- [EXERCISE INSTRUCTIONS]:
Report every line below that carries the word "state".

[Start of Attachment]

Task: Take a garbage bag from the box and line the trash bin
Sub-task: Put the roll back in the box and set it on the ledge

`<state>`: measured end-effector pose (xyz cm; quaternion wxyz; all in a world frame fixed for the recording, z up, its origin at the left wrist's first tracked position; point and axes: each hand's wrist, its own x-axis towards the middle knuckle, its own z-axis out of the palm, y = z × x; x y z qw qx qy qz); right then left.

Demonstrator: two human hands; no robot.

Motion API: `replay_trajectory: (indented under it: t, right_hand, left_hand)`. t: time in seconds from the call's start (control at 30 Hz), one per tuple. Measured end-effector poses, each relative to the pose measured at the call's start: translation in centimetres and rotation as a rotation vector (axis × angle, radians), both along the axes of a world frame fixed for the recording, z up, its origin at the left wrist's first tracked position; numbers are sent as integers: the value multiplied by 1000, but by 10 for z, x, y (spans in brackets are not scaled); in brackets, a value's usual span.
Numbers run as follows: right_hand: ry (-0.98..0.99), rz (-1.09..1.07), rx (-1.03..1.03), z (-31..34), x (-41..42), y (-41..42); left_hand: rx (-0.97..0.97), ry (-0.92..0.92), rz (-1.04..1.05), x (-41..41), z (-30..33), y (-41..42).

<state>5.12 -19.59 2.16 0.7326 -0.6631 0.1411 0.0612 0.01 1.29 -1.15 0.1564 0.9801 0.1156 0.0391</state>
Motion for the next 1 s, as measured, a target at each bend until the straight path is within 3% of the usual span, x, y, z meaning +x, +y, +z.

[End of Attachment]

- [EXERCISE SOLUTION]:
`<state>`: measured end-effector pose (xyz cm; quaternion wxyz; all in a world frame fixed for the recording, z up, its origin at the left wrist's first tracked position; point and axes: each hand's wrist, its own x-axis towards the middle knuckle, its own z-axis out of the palm, y = z × x; x y z qw qx qy qz); right then left.
<state>5.12 -19.59 2.16 0.7326 -0.6631 0.1411 0.0612 0.01 1.29 -1.15 0.1564 0.9801 0.1156 0.0391</state>

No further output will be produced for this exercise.